The fact that many older, still active people have now been isolated for weeks and for an indefinite period of time, is something geriatricians see with great concern: With increasing isolation, the drive to make the bed after getting up, to take care of oneself, to eat and drink is lost . And it is not just dehydration that threatens: if certain skills are lost over time, older people could slip from being independent into needing care. Studies show that loneliness can make you sick and lead to heart disease, cancer or premature dementia and can also trigger depression.

Structure the day

Experts advise older people to structure the day and set anchors for the day, for example planning a phone call and adhering to fixed rituals. It is best to get up at a specific time of the day, have breakfast, then do the housework, have lunch, and so on. Hobbies such as puzzles, handicrafts or crafts can be included in the planning. Those who can walk well can take a short walk, for example to the church, to light a candle for loved ones.

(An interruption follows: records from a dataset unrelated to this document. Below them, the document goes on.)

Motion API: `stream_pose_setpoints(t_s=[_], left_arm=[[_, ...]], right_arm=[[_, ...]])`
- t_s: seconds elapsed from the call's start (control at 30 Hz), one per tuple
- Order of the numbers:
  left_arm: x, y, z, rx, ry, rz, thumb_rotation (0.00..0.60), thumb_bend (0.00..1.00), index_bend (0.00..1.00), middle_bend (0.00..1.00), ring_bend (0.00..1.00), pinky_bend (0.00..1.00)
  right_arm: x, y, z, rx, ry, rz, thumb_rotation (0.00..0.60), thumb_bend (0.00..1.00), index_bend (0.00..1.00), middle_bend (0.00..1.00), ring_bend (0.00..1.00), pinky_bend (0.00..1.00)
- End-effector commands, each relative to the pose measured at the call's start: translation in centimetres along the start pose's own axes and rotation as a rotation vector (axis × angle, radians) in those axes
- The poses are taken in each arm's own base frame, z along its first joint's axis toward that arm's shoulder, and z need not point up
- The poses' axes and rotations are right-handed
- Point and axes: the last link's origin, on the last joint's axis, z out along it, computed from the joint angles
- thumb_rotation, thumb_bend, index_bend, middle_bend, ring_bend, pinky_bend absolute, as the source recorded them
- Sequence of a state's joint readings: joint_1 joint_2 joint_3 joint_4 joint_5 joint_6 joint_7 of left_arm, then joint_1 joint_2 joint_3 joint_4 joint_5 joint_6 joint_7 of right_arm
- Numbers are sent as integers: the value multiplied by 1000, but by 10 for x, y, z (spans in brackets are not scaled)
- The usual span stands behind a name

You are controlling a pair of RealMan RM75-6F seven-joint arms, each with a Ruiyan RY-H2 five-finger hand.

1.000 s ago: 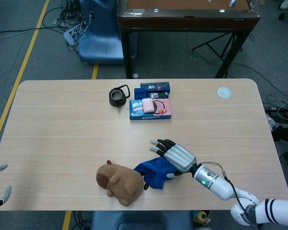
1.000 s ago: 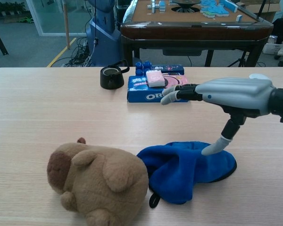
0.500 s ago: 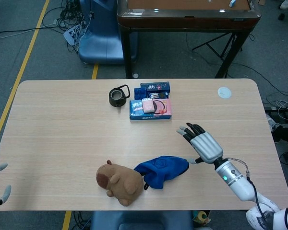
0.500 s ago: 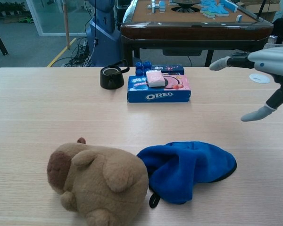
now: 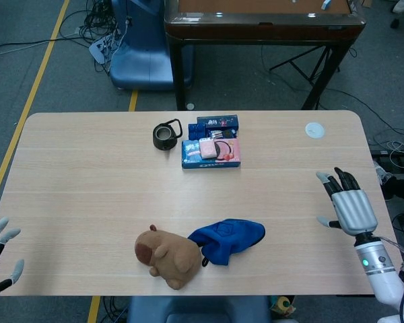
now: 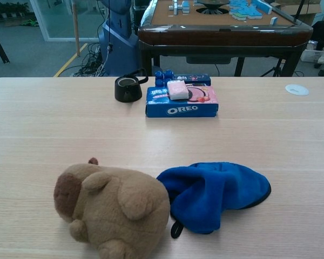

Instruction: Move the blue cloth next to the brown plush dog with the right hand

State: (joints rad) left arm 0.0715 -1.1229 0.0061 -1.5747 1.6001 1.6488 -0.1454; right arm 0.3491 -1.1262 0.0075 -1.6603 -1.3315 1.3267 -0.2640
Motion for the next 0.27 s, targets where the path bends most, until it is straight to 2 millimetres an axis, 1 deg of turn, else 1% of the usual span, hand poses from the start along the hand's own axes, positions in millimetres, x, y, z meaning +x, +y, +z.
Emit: stream_pose_setpoints(t_s=[0.03, 0.13, 0.27], left_arm=[[0, 1, 0, -1, 2, 0, 600, 358, 199, 47, 44, 20], [0, 1, 0, -3, 3, 0, 600, 358, 199, 47, 44, 20], [0, 1, 1, -5, 3, -1, 600, 358, 199, 47, 44, 20]], right_arm=[[4, 11, -16, -35, 31, 8, 600, 49, 53, 200, 50, 94], [5, 14, -25, -47, 46, 16, 600, 50, 53, 205, 54, 94], [6, 15, -30, -50, 51, 23, 600, 49, 53, 209, 57, 94]])
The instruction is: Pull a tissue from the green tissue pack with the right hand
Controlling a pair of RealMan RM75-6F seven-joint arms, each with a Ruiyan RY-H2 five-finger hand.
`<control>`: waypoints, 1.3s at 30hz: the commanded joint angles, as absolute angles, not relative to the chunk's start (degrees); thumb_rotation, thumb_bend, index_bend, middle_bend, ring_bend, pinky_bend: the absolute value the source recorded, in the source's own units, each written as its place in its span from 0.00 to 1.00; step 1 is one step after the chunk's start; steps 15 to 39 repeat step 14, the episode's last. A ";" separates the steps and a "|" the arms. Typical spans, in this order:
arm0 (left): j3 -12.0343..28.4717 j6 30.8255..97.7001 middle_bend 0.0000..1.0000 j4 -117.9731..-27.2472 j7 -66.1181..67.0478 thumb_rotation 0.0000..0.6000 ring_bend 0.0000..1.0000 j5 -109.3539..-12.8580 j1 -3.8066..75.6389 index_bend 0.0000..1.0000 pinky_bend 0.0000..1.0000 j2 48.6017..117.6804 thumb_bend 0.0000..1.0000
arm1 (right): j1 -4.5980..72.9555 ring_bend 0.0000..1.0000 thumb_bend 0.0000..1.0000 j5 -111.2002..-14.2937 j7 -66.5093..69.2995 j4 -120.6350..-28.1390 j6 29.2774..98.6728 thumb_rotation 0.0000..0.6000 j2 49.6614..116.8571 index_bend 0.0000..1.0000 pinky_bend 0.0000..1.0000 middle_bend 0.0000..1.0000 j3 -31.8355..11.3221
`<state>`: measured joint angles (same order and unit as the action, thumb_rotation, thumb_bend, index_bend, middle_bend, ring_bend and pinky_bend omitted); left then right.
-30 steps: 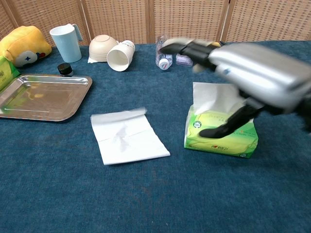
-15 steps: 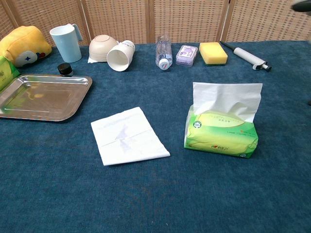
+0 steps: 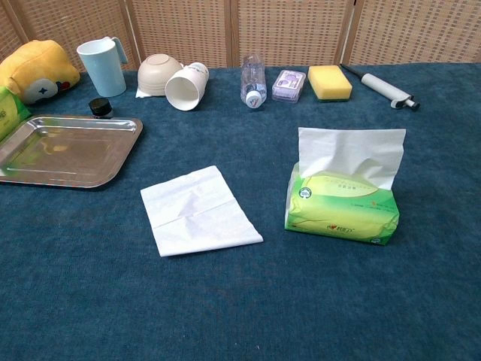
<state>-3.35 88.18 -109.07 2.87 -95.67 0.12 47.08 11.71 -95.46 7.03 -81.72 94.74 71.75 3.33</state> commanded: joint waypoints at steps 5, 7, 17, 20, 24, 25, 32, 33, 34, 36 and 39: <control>-3.48 88.52 0.00 -109.09 2.78 1.00 0.00 -96.10 -0.06 0.00 0.00 47.03 0.00 | 10.28 0.00 0.00 -90.93 1.16 -86.37 89.42 1.00 68.73 0.00 0.09 0.00 3.04; -3.55 88.74 0.00 -109.12 2.77 1.00 0.00 -96.31 -0.17 0.00 0.00 47.00 0.00 | 10.05 0.00 0.00 -90.65 0.04 -87.07 88.86 1.00 68.31 0.00 0.09 0.00 2.91; -3.64 89.41 0.00 -109.10 2.77 1.00 0.00 -96.81 -0.47 0.00 0.00 46.97 0.00 | 9.36 0.00 0.00 -89.03 -1.85 -88.79 87.56 1.00 67.58 0.00 0.07 0.00 1.95; -3.64 89.41 0.00 -109.10 2.77 1.00 0.00 -96.81 -0.47 0.00 0.00 46.97 0.00 | 9.36 0.00 0.00 -89.03 -1.85 -88.79 87.56 1.00 67.58 0.00 0.07 0.00 1.95; -3.64 89.41 0.00 -109.10 2.77 1.00 0.00 -96.81 -0.47 0.00 0.00 46.97 0.00 | 9.36 0.00 0.00 -89.03 -1.85 -88.79 87.56 1.00 67.58 0.00 0.07 0.00 1.95; -3.64 89.41 0.00 -109.10 2.77 1.00 0.00 -96.81 -0.47 0.00 0.00 46.97 0.00 | 9.36 0.00 0.00 -89.03 -1.85 -88.79 87.56 1.00 67.58 0.00 0.07 0.00 1.95; -3.64 89.41 0.00 -109.10 2.77 1.00 0.00 -96.81 -0.47 0.00 0.00 46.97 0.00 | 9.36 0.00 0.00 -89.03 -1.85 -88.79 87.56 1.00 67.58 0.00 0.07 0.00 1.95; -3.64 89.41 0.00 -109.10 2.77 1.00 0.00 -96.81 -0.47 0.00 0.00 46.97 0.00 | 9.36 0.00 0.00 -89.03 -1.85 -88.79 87.56 1.00 67.58 0.00 0.07 0.00 1.95; -3.64 89.41 0.00 -109.10 2.77 1.00 0.00 -96.81 -0.47 0.00 0.00 46.97 0.00 | 9.36 0.00 0.00 -89.03 -1.85 -88.79 87.56 1.00 67.58 0.00 0.07 0.00 1.95; -3.64 89.41 0.00 -109.10 2.77 1.00 0.00 -96.81 -0.47 0.00 0.00 46.97 0.00 | 9.36 0.00 0.00 -89.03 -1.85 -88.79 87.56 1.00 67.58 0.00 0.07 0.00 1.95; -3.64 89.41 0.00 -109.10 2.77 1.00 0.00 -96.81 -0.47 0.00 0.00 46.97 0.00 | 9.36 0.00 0.00 -89.03 -1.85 -88.79 87.56 1.00 67.58 0.00 0.07 0.00 1.95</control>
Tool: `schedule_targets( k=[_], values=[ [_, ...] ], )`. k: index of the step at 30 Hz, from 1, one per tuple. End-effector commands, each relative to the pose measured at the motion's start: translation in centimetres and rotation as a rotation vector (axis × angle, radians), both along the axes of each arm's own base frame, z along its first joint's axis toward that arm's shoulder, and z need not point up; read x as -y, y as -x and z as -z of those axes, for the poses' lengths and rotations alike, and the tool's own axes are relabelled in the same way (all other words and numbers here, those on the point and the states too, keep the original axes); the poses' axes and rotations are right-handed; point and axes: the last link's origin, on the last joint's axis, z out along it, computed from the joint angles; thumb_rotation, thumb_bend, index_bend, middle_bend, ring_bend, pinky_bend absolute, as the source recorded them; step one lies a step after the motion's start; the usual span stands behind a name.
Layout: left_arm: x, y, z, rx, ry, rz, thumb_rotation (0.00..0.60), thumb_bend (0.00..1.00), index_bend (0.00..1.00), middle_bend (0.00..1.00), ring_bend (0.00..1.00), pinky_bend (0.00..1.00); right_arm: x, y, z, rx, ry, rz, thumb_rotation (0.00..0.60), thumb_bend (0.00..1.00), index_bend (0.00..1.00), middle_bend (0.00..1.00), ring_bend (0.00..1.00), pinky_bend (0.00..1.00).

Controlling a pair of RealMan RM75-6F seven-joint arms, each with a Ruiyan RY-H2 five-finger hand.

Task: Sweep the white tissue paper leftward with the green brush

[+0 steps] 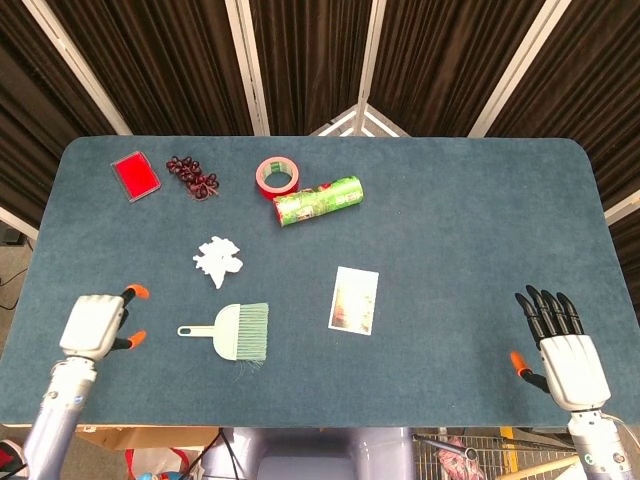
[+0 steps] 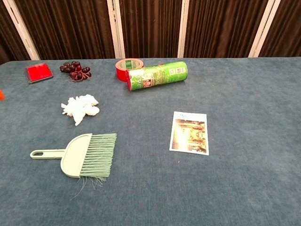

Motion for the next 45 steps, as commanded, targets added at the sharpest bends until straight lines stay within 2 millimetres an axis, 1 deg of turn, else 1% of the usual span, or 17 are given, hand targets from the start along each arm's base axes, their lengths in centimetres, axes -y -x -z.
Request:
schedule_targets(
  k=[1, 4, 8, 12, 15, 23, 28, 30, 32, 34, 37, 42, 45],
  values=[
    [-1.4, -1.9, 3.5, -0.021, 0.100, -0.064, 0.600, 0.28, 0.45, 1.00, 0.99, 1.00, 0.0, 0.0, 0.1, 0.002, -0.006, 0.002, 0.600, 0.32, 0.00, 0.00, 0.00, 0.00],
    [-1.7, -2.4, 4.9, -0.050, 0.142, -0.108, 0.600, 0.30, 0.45, 1.00, 1.00, 1.00, 0.0, 0.1, 0.1, 0.002, -0.009, 0.004, 0.600, 0.32, 0.00, 0.00, 0.00, 0.00],
    [-1.6, -2.7, 6.3, -0.096, 0.175, -0.133, 0.600, 0.31, 0.44, 1.00, 1.00, 1.00, 0.1, 0.0, 0.1, 0.006, -0.008, 0.005, 0.600, 0.32, 0.00, 0.00, 0.00, 0.00],
    [-1.6, -2.9, 7.5, -0.102, 0.196, -0.158, 0.600, 0.34, 0.44, 1.00, 1.00, 1.00, 0.1, 0.0, 0.1, 0.010, -0.010, 0.006, 0.600, 0.32, 0.00, 0.00, 0.00, 0.00],
    [-1.6, -3.1, 8.4, -0.103, 0.207, -0.159, 0.600, 0.34, 0.44, 1.00, 1.00, 1.00, 0.1, 0.1, 0.1, 0.011, -0.012, 0.008, 0.600, 0.32, 0.00, 0.00, 0.00, 0.00],
    [-2.0, -4.2, 10.2, -0.087, 0.221, -0.148, 0.600, 0.38, 0.45, 1.00, 1.00, 1.00, 0.1, 0.1, 0.1, 0.021, -0.013, 0.013, 0.600, 0.32, 0.00, 0.00, 0.00, 0.00],
    [-2.1, -4.7, 10.9, -0.082, 0.224, -0.142, 0.600, 0.44, 0.45, 1.00, 1.00, 1.00, 0.1, 0.1, 0.1, 0.025, -0.014, 0.016, 0.600, 0.32, 0.00, 0.00, 0.00, 0.00],
    [-2.1, -4.7, 11.1, -0.085, 0.226, -0.145, 0.600, 0.48, 0.47, 1.00, 1.00, 1.00, 0.1, 0.1, 0.1, 0.027, -0.016, 0.018, 0.600, 0.32, 0.00, 0.00, 0.00, 0.00],
    [-2.1, -4.7, 11.2, -0.088, 0.228, -0.149, 0.600, 0.53, 0.52, 1.00, 1.00, 1.00, 0.1, 0.1, 0.1, 0.029, -0.016, 0.018, 0.600, 0.32, 0.00, 0.00, 0.00, 0.00],
    [-2.0, -4.6, 11.3, -0.090, 0.229, -0.153, 0.600, 0.57, 0.61, 1.00, 1.00, 1.00, 0.1, 0.1, 0.1, 0.030, -0.015, 0.019, 0.600, 0.32, 0.00, 0.00, 0.00, 0.00],
    [-1.9, -4.5, 11.3, -0.090, 0.226, -0.156, 0.600, 0.60, 0.69, 1.00, 1.00, 1.00, 0.1, 0.1, 0.0, 0.033, -0.016, 0.022, 0.600, 0.32, 0.00, 0.00, 0.00, 0.00],
    [-2.1, -4.6, 10.4, -0.078, 0.204, -0.146, 0.600, 0.63, 0.74, 1.00, 1.00, 1.00, 0.0, 0.1, 0.1, 0.035, -0.017, 0.024, 0.600, 0.32, 0.00, 0.00, 0.00, 0.00],
    [-2.5, -5.1, 9.1, -0.055, 0.171, -0.129, 0.600, 0.65, 0.75, 1.00, 1.00, 1.00, 0.0, 0.1, 0.1, 0.035, -0.017, 0.026, 0.600, 0.32, 0.00, 0.00, 0.00, 0.00]
  ],
)
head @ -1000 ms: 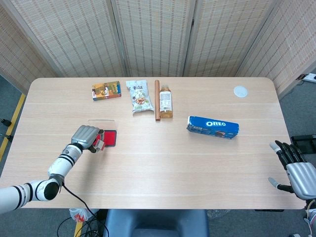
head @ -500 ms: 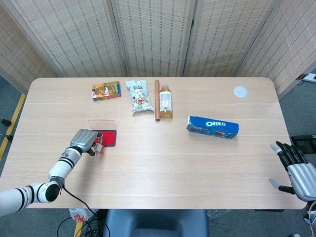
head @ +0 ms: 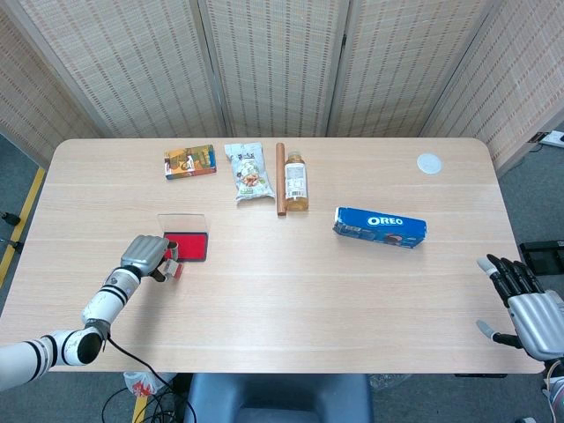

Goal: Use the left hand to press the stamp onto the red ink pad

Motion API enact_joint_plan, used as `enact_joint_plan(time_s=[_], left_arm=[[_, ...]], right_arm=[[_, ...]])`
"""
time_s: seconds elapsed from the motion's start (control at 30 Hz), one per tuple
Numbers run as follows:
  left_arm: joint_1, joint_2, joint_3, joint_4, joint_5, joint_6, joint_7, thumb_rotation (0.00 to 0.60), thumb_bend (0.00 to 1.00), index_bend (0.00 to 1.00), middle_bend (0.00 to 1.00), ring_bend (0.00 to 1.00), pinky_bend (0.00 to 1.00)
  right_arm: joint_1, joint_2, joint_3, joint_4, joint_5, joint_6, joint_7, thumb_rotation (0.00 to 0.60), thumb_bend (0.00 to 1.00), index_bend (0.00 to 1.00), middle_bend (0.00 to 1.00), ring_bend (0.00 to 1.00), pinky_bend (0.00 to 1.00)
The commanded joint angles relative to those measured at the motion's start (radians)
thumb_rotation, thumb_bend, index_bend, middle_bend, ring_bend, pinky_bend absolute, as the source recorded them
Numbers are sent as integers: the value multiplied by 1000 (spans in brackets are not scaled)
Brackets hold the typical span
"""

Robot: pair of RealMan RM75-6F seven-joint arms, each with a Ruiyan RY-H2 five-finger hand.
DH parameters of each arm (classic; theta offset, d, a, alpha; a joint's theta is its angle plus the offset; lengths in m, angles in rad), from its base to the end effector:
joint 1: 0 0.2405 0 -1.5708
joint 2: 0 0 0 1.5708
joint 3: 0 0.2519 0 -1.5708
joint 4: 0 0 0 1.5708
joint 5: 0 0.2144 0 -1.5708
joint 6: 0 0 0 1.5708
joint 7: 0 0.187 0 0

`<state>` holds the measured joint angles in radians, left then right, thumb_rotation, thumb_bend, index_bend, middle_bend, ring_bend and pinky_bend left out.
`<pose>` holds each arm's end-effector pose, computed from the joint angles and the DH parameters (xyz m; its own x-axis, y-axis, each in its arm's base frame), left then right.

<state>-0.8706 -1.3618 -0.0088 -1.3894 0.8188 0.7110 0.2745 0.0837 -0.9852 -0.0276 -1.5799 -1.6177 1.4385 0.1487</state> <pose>-0.2253 0.4102 -0.0040 0.5204 0.4872 0.7013 0.8500 -0.2167 -0.4801 -0.3196 -0.2059 0.1704 0.4254 -0.1291 0.8957 -0.9043 -0.0985 0.4153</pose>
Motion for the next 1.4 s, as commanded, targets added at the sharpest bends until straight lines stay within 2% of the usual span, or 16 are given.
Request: enact_joint_plan(time_s=[0.03, 0.57, 0.67, 0.97, 1.03, 1.2, 1.4], left_arm=[[5, -4, -2, 5, 9, -1, -4, 600, 497, 830, 1000, 916, 915], [34, -49, -14, 84, 71, -36, -59, 600, 486, 812, 1000, 915, 914], [36, -54, -16, 102, 81, -50, -68, 600, 455, 790, 1000, 914, 914], [39, -61, -21, 129, 95, -72, -78, 600, 314, 645, 1000, 897, 908], [38, -52, -18, 115, 83, -65, -58, 600, 259, 577, 1000, 870, 895], [32, -2, -14, 25, 24, -23, 15, 600, 146, 371, 1000, 821, 872], [22, 58, -10, -119, -56, 64, 116, 600, 125, 249, 1000, 812, 868]], right_arm=[[-1, 0, 0, 0, -1, 2, 0, 600, 207, 0, 0, 0, 0], [-2, -4, 0, -3, 1, 3, -13, 600, 207, 0, 0, 0, 0], [-1, -4, 1, -3, 5, -1, -15, 600, 207, 0, 0, 0, 0], [5, -7, 5, -5, 13, -10, -23, 600, 207, 0, 0, 0, 0], [4, -7, 5, -6, 12, -9, -24, 600, 207, 0, 0, 0, 0], [1, -6, 3, -6, 6, 0, -21, 600, 207, 0, 0, 0, 0], [-6, -4, -2, -8, -11, 18, -17, 600, 207, 0, 0, 0, 0]])
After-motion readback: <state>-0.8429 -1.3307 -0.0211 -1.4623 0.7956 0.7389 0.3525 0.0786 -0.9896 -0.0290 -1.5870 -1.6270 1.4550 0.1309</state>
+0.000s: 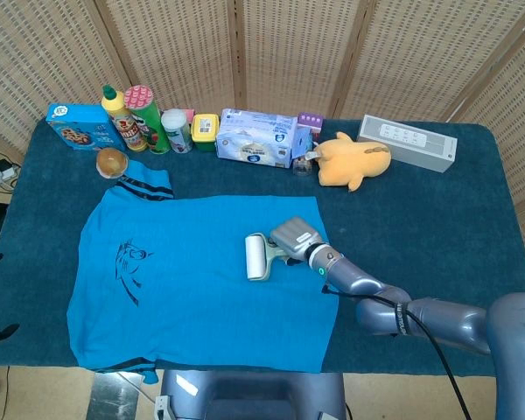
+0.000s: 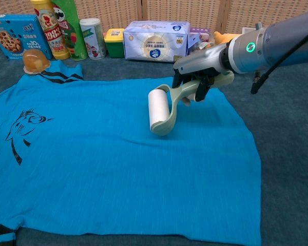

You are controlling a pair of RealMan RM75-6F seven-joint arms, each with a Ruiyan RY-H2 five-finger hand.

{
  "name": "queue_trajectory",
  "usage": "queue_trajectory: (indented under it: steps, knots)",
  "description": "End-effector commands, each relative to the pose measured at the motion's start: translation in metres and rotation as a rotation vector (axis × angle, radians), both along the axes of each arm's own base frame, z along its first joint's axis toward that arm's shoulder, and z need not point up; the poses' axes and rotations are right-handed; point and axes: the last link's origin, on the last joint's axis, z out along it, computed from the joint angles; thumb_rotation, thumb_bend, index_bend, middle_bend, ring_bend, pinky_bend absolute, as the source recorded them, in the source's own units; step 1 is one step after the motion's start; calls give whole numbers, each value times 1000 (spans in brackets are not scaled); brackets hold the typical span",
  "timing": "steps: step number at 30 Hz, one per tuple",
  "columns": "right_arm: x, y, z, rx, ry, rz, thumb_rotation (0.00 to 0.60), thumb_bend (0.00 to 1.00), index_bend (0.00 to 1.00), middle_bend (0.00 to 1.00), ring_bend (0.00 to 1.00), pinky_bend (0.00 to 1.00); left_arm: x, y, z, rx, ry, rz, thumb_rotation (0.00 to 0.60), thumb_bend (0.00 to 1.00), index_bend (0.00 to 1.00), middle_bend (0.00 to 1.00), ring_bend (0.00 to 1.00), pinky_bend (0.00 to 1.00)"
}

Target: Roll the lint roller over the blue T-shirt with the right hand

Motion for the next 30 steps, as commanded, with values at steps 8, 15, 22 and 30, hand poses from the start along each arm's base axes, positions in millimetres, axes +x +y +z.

Families: spending time alone

Families and couples also face special challenges due to the contact restrictions: If you spend many days together in a small space, conflicts can arise. It is therefore important to regularly spend time alone, for example on a walk or doing sports. On the other hand, watching TV or playing games for long periods of time can lead to restlessness, aggression and tantrums in both children and adults.

People living alone: ​​keep in touch with friends and family

In particular, people living alone should try to maintain as much of their everyday life as possible with short walks, household chores and other errands. Because conversation is important for psychological well-being, people living alone should seek contact with family and friends via telephone or social media.

Why isolation is stressful

In general, psychologists consider the boredom in social isolation to be a particularly drastic change. When the cinema, concerts, pub, theater and other leisure activities are no longer possible, many people perceive this as a threat.

Experts therefore recommend being as active as possible. For example, those who play music, sing, meditate, read, write, do handicrafts, clean, tidy up, clear out the clutter or do their tax returns usually feel better. It is helpful to write down a list of the things you want to do and work through the planned activities every day.

Call a doctor if you have panic attacks

No one can currently say how long the exceptional situation caused by the corona virus will last. This can lead to a feeling of powerlessness and loss of control – up to and including panic attacks. In this case you should contact a doctor by phone.